Work order: Keep every line in which "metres" occurs and drop the rest of the data.

Given material:
....
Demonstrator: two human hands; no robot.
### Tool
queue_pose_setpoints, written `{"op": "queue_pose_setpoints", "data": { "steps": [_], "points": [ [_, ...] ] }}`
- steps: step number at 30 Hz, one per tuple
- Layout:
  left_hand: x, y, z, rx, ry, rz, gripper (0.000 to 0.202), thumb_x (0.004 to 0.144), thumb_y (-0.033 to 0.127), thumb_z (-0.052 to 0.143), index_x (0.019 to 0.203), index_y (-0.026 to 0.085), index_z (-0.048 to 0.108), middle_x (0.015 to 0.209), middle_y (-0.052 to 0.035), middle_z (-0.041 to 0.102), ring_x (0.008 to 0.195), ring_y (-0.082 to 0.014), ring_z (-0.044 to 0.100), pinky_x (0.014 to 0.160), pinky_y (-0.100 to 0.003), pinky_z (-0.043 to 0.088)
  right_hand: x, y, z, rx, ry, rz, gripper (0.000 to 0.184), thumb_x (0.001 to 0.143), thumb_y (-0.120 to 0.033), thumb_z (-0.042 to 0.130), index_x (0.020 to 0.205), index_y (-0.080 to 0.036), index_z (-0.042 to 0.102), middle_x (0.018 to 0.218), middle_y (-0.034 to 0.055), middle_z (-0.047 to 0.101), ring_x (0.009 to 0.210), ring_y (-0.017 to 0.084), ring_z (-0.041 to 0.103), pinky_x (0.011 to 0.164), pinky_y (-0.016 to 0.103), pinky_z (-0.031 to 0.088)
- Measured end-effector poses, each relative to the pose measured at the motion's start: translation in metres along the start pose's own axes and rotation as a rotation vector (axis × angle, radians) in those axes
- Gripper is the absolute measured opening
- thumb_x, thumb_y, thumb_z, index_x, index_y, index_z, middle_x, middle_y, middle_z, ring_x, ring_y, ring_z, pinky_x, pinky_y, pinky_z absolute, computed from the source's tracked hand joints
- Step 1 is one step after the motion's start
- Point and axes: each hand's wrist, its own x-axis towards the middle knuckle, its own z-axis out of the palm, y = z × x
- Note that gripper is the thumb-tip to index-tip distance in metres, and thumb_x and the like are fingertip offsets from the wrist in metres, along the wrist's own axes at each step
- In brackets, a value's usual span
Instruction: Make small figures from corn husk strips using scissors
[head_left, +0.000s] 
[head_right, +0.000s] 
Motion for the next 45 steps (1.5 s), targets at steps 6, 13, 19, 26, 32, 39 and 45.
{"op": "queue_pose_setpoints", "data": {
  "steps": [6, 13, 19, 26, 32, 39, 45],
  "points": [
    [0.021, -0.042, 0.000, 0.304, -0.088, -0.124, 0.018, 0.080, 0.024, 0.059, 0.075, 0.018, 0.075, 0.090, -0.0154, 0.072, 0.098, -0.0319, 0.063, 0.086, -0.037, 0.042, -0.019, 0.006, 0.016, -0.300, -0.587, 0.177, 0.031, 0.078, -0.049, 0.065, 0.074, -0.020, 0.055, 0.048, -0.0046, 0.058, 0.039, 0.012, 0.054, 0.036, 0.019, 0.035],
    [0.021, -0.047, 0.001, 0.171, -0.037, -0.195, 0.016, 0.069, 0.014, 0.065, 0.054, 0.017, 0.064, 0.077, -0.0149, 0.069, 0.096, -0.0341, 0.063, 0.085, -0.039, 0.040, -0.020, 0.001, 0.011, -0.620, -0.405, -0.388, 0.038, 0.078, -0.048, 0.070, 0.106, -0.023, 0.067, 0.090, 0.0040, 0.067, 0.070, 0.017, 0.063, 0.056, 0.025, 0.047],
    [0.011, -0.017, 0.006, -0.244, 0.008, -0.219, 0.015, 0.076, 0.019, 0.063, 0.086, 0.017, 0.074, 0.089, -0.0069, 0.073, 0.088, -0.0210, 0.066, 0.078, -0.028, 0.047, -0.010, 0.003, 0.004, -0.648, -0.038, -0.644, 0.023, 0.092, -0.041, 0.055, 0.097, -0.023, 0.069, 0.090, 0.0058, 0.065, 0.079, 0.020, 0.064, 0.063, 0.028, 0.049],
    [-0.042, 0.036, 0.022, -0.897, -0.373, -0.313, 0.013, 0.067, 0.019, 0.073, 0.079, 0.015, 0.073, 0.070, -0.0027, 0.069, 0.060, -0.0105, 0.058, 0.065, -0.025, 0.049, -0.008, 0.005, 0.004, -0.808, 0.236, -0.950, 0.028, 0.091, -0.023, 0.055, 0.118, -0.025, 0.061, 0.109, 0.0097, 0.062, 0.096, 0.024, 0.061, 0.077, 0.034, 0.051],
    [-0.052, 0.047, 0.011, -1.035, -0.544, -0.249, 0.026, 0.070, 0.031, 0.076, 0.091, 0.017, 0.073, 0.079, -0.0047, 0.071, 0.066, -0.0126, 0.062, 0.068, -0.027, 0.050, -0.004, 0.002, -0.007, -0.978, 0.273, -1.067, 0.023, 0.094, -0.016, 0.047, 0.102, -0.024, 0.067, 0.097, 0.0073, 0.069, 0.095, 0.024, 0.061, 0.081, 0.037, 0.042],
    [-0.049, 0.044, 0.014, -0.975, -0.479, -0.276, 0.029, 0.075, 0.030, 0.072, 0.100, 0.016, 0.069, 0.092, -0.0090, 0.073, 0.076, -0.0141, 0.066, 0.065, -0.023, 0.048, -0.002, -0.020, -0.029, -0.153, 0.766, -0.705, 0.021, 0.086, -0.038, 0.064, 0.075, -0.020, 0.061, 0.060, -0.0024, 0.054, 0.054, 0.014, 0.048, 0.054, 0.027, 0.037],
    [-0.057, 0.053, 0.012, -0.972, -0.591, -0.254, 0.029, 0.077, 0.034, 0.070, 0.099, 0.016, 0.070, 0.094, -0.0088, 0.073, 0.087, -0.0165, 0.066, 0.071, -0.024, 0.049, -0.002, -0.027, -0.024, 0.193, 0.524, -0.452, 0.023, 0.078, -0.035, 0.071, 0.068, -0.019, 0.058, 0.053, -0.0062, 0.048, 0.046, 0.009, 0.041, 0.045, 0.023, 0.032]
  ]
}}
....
Expected answer:
- Measured end-effector poses, each relative to the pose measured at the motion's start: translation in metres along the start pose's own axes and rotation as a rotation vector (axis × angle, radians) in those axes
- Note that gripper is the thumb-tip to index-tip distance in metres, and thumb_x and the like are fingertip offsets from the wrist in metres, along the wrist's own axes at each step

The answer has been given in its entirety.